Work to complete:
Starting at the top of the listing below, copy each line exactly, stopping after the line that contains "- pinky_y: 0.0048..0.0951".

-- Opening Marker --

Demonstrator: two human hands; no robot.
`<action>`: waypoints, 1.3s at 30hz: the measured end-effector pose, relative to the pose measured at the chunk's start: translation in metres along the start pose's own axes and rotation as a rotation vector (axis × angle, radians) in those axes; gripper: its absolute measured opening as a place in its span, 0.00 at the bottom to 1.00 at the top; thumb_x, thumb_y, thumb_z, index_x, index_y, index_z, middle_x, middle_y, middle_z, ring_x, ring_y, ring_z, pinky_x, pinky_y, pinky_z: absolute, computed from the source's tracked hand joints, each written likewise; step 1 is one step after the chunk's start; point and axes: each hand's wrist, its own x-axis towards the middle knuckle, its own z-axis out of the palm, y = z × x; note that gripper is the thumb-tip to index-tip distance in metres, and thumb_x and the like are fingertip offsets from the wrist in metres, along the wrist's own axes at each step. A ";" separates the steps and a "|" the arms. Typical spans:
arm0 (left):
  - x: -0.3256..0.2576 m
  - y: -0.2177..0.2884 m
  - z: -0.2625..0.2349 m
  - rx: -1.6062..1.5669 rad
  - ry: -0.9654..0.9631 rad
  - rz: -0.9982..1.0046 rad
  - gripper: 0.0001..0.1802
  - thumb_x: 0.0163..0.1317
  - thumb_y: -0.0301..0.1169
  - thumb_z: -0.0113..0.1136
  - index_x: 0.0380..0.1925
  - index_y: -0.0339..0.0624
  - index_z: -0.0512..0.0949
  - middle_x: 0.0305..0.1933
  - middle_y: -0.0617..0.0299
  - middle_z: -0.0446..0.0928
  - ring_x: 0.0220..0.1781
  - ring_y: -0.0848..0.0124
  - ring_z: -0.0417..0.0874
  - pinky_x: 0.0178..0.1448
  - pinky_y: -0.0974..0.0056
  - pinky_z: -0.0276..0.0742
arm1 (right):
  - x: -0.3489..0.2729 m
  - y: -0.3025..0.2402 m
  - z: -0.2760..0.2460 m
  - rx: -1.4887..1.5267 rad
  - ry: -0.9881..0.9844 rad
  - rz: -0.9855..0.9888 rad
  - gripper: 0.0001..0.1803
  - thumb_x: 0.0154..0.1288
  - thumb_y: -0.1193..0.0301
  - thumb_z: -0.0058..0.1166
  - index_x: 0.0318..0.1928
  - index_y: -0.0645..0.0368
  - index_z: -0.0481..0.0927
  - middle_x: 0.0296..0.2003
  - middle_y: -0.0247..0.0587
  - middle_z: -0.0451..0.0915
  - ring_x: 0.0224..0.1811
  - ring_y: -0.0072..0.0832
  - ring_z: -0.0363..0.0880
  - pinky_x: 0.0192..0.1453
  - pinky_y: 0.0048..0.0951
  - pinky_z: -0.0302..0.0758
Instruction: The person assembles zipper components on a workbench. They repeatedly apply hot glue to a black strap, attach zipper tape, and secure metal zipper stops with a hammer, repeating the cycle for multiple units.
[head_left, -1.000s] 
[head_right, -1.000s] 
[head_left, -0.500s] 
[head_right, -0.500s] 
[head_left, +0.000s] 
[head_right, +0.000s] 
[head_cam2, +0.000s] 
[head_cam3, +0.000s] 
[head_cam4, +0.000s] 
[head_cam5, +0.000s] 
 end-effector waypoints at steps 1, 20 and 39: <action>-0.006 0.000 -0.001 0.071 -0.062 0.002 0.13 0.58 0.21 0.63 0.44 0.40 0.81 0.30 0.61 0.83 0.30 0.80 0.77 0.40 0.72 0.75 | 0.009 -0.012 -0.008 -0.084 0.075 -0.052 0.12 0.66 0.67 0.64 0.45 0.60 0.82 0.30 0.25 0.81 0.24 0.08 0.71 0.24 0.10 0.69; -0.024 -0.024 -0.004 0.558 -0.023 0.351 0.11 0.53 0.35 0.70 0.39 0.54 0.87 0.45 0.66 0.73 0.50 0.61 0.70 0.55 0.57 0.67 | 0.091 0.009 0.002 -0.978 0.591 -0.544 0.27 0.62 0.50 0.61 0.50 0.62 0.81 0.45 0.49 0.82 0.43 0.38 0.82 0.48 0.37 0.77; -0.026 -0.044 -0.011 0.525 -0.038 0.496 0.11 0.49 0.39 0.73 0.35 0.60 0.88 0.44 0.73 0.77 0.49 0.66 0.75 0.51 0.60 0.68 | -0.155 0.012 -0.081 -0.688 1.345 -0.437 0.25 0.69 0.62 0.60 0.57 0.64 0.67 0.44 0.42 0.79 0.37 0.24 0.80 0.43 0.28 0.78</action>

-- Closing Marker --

Answer section:
Demonstrator: two human hands; no robot.
`<action>`: waypoints, 1.3s at 30hz: the measured end-effector pose, relative to the pose measured at the chunk's start: translation in metres along the start pose's own axes and rotation as a rotation vector (axis × angle, radians) in those axes; gripper: its absolute measured opening as a place in its span, 0.00 at the bottom to 1.00 at the top; thumb_x, thumb_y, thumb_z, index_x, index_y, index_z, middle_x, middle_y, middle_z, ring_x, ring_y, ring_z, pinky_x, pinky_y, pinky_z: absolute, computed from the source's tracked hand joints, each written likewise; step 1 is one step after the chunk's start; point and axes: each hand's wrist, its own x-axis towards the middle knuckle, its own z-axis out of the palm, y = z × x; note that gripper is the thumb-tip to index-tip distance in metres, and thumb_x and the like are fingertip offsets from the wrist in metres, along the wrist's own axes at each step. A ";" separates the steps and a "|" the arms. Typical spans:
arm0 (left):
  - x: -0.3256..0.2576 m
  - y: -0.2177..0.2884 m
  - z: -0.2625..0.2349 m
  - rx: -1.6062..1.5669 rad
  - ry: -0.9654..0.9631 rad
  - rz: -0.9982..1.0046 rad
  - gripper: 0.0001..0.1802
  - thumb_x: 0.0163..0.1317
  - thumb_y: -0.0301..0.1169
  - thumb_z: -0.0113..0.1136
  - index_x: 0.0380..0.1925
  - index_y: -0.0339..0.0624
  - index_z: -0.0512..0.0949
  - middle_x: 0.0305..0.1933
  - middle_y: -0.0617..0.0299
  - middle_z: -0.0446..0.0928
  - ring_x: 0.0220..0.1781
  - ring_y: -0.0848..0.0124
  - ring_z: -0.0417..0.0874
  - pinky_x: 0.0178..0.1448
  - pinky_y: -0.0974..0.0056
  - pinky_z: -0.0276..0.0742
arm1 (right):
  - x: -0.3489..0.2729 m
  - y: -0.3025..0.2402 m
  - z: -0.2760..0.2460 m
  - rx: -1.4887..1.5267 rad
  - ry: -0.9881..0.9844 rad
  - rz: -0.9855..0.9888 rad
  - gripper: 0.0001..0.1803
  - thumb_x: 0.0154..0.1288
  - thumb_y: -0.1193..0.0301
  - thumb_z: -0.0058..0.1166
  - index_x: 0.0318..0.1928
  - index_y: -0.0645..0.0368
  - index_z: -0.0481..0.0927
  - middle_x: 0.0296..0.2003
  - middle_y: -0.0247..0.0587
  - middle_z: -0.0451..0.0915
  - ring_x: 0.0224..0.1811
  - ring_y: -0.0072..0.0832
  - ring_z: -0.0363..0.0880
  - pinky_x: 0.0192..0.1453
  - pinky_y: 0.0048..0.0951

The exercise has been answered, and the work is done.